= Instructions to follow =
Of the lines in the data below, write out exactly those from the one holding "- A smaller" through the one holding "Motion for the", both included.

= Data below =
- - -
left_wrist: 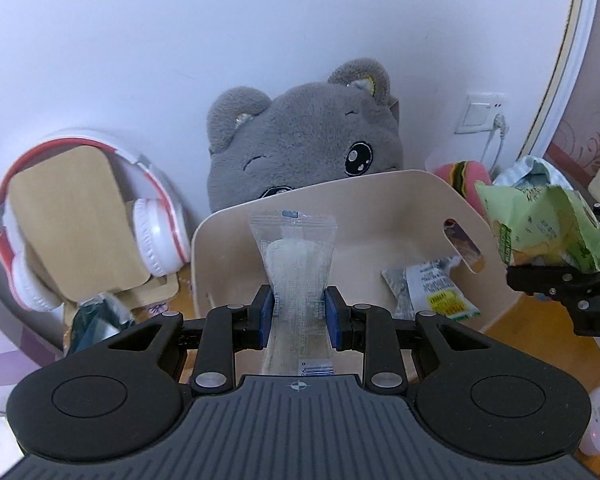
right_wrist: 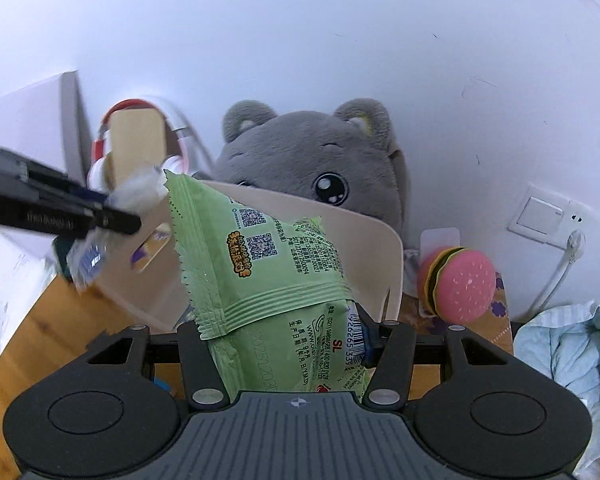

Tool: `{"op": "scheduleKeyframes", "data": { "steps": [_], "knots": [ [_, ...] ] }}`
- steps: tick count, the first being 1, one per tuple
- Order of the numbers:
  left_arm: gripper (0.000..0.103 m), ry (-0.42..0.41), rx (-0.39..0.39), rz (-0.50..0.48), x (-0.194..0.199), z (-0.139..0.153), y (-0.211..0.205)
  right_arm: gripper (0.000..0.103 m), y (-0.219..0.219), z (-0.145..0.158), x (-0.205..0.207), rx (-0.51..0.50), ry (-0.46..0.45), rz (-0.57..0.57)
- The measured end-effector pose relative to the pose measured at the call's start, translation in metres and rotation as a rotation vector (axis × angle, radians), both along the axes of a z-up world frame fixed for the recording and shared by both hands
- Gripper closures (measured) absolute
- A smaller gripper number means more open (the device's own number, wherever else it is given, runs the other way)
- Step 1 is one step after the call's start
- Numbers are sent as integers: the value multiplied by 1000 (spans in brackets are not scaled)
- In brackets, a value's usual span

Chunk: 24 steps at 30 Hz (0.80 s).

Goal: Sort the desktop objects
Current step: 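Carry both items over the basket and open both tools to release them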

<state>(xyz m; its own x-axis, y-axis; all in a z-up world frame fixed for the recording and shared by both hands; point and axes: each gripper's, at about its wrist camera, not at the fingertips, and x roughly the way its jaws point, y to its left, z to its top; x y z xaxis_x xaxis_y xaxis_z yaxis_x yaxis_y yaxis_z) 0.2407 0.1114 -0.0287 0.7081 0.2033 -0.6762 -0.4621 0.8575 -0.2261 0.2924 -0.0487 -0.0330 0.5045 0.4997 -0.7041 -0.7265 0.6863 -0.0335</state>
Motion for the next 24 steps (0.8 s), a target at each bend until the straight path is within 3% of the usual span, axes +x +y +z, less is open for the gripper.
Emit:
{"op": "scheduleKeyframes", "data": {
  "steps": [8, 16, 21, 24],
  "knots": [
    [75, 64, -40, -20, 44, -30, 7, 52, 26, -27, 38, 3, 61, -90],
    [75, 119, -37, -41, 62, -51, 5, 52, 51, -55, 58, -77, 89, -127],
    [75, 139, -79, -45, 69, -62, 8, 52, 59, -68, 62, -132, 94, -121],
    [67, 150, -88, -42, 72, -67, 10, 51, 63, -75, 62, -160, 103, -116]
  ]
}}
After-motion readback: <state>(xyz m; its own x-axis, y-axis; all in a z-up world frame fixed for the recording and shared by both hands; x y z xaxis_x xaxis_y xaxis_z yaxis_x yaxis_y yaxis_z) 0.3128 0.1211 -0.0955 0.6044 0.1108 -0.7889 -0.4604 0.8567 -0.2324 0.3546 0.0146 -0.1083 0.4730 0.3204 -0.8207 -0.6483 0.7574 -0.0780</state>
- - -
= Task answer =
- A smaller gripper number means more open (the device's own number, wherever else it is given, runs the other way)
- Step 1 is one step after the call's start
- Numbers are sent as integers: the value multiplied by 1000 (spans in brackets are not scaled)
- In brackets, a value's usual span

Chunk: 24 steps at 30 Hz (0.80 s).

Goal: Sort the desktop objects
Current step: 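Carry both items over the basket and open both tools to release them
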
<state>(xyz m; its own x-axis, y-axis; all in a z-up world frame fixed for the recording and shared by both hands; point and axes: each gripper's, at about its wrist camera, not at the fingertips, and x roughly the way its jaws point, y to its left, z to its top; x y z xaxis_x xaxis_y xaxis_z yaxis_x yaxis_y yaxis_z) 0.2407 0.1114 -0.0287 0.7081 0.2033 -0.6762 -0.4621 0.8575 -0.2261 0.2924 -0.0487 -0.0330 0.5045 0.4997 -0.7041 -0.7265 0.6863 -0.0335</state>
Motion for the next 24 steps (0.8 s), a target at each bend until the straight path is within 3% of the usual span, axes +x +y +z, less is open for the gripper.

There is nothing more to the output.